Konsekwencje są jasne: gdyby Asa upamiętał się w pewnym momencie podczas tych dwóch lat cierpienia, Bóg by go uzdrowił. Konsekwencje Asy jednak nie sprawiły, że złagodniał. Przeciwnie, utwardziły one jego serce i zmarł on wcześniej niż powinien był[4].

Lekcja

Podsumowując, Asa doświadczył przynajmniej trzech większych prób w swoim życiu: dwóch PSW oraz jednego PSD. Zawalił podczas drugiego PSW, rozzłościł się na Boga, co spowodowało próby służące dyscyplinie.

Nie możemy zapominać jednak, że nawet PSD są manifestowaniem Bożej miłości. Jezus powiedział, „Ja wszystkich, których kocham, karcę i ćwiczę. Bądź więc gorliwy i nawróć się!” (Ap 3:19).

Jestem ojcem trójki dzieci i kocham ich niezmiernie. Kiedy byli młodsi, dyscyplinowałem ich i robiłem to ze względu na to, że ich kochałem. Chciałem, aby byli posłuszni Bogu, aby mogli cieszyć się Bożymi błogosławieństwami.

Bóg kocha nas jak Ojciec. Jeśli znajdujesz się pośród cierpień i pośrodku próby, zachęcam cię, abyś szukał swego Ojca, aby dowiedzieć się czy jesteś w środku próby z własnej winy, służącej wzrostowi czy może dyscyplinie. Jeśli musisz się upamiętać i prosić Boga o Jego przebaczenie, dokonaj tego i zaufaj w Boże wybawienie. Jeśli nie potrzebujesz się upamiętać z niczego, zacznij się radować. Uwierz, że wszystko współdziała dla dobra dla tych, którzy miłują Boga i że błogosławieństwa są w drodze! Bóg raduje się z naszej wiary i „wynagradza tych, którzy Go szukają” (Hbr 11:6).


[1] PWW oznacza Próbę z własnej winy (z j. ang. S.I.T. – Self-Inflicted Trial) PSW oznacza Próba służąca wzrostowi/dojrzewaniu (z j. ang. M.I.T. – Maturing/Testing Intended Trial) PSD oznacza Próbę służąca dyscyplinie (z j.ang. D.I.T. Disciplinary Intended Trial)

[2] Istnieje element PSW oraz PSD w każdym PWW. W Bożej suwerennej woli, dojrzewamy poprzez cierpienie PWW, które sprawia jednocześnie, że każde PWW jest trochę jak PSW. Podczas PWW, cierpienie, które przechodzimy w konsekwencji naszej głupoty ma efekt dyscyplinujący na nasze życie I przez to jest też podobne do PSD.

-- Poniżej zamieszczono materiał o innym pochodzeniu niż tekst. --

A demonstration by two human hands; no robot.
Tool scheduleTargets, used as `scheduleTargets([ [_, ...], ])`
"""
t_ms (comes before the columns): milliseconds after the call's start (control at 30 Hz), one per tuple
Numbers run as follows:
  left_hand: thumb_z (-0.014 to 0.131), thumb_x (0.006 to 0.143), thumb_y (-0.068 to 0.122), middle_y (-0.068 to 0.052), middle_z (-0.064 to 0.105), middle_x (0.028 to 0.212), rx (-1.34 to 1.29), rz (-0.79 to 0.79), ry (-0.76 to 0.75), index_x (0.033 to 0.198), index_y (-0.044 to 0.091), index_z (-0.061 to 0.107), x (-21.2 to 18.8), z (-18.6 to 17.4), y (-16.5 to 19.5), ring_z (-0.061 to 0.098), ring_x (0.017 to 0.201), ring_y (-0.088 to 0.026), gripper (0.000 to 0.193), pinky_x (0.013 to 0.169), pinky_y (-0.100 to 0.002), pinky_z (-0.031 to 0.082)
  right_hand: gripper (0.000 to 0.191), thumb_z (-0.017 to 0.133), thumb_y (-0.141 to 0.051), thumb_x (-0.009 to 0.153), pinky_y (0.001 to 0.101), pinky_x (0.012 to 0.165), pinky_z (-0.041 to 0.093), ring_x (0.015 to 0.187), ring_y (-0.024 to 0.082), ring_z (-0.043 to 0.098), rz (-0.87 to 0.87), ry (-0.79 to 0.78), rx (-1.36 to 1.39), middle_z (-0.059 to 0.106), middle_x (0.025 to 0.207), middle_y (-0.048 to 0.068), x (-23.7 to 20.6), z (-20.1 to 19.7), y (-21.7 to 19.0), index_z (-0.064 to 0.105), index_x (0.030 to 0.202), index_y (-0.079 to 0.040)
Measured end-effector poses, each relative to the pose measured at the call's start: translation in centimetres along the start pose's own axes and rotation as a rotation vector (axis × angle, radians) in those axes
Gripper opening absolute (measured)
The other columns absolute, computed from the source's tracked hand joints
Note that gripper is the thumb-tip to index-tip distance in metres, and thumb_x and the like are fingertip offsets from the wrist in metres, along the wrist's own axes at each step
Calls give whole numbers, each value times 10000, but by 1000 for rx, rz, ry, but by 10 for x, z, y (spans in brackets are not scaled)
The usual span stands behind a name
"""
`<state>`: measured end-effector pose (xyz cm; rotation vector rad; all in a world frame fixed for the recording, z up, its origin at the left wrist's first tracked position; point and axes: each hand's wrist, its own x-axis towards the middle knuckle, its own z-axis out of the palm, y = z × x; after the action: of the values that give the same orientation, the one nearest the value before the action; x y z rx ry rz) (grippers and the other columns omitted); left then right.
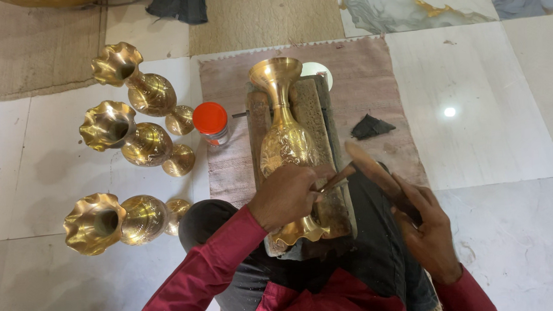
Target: The person sits on the floor and works an engraved brass vase held against a padded support, striking a punch held against the vase surface with a wooden mallet in the other hand to emboss the decorative pattern. Several finished brass vases lie on the floor beside the work area.
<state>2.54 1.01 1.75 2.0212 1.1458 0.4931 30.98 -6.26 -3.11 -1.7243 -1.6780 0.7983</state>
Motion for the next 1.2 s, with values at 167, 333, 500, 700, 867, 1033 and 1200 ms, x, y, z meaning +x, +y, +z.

[3] Pamiętaj jednak o tym, że prawdziwie prawi ludzie nie są chciwi, i stąd dzielą się tym co posiadają w obfitości z tymi, którzy nie mieli tyle szczęścia.

[4] Może nam to służyć także jako wskazówka, dlaczego szatan “współpracowałby” z Bogiem, kiedy Bóg powala mu nękać jednego z Bożych Ludzi, aby przyprowadzić ich do upamiętania. Szatan współpracuje ponieważ ma nadzieję, że ta osoba nie upamięta się – co zawsze jest możliwością. Pozwólcie, że dodam także, że ten werset nie uczy nas, że źle jest chodzić do lekarza po wskazówkę dotyczącą leczenia. Uczy nas jednak tego, że kiedy jesteśmy chorzy z powodu na nasz grzech, powinniśmy upamiętać się jeśli chcemy wyzdrowieć. W takim przypadku, lekarze nie mogą nam pomóc.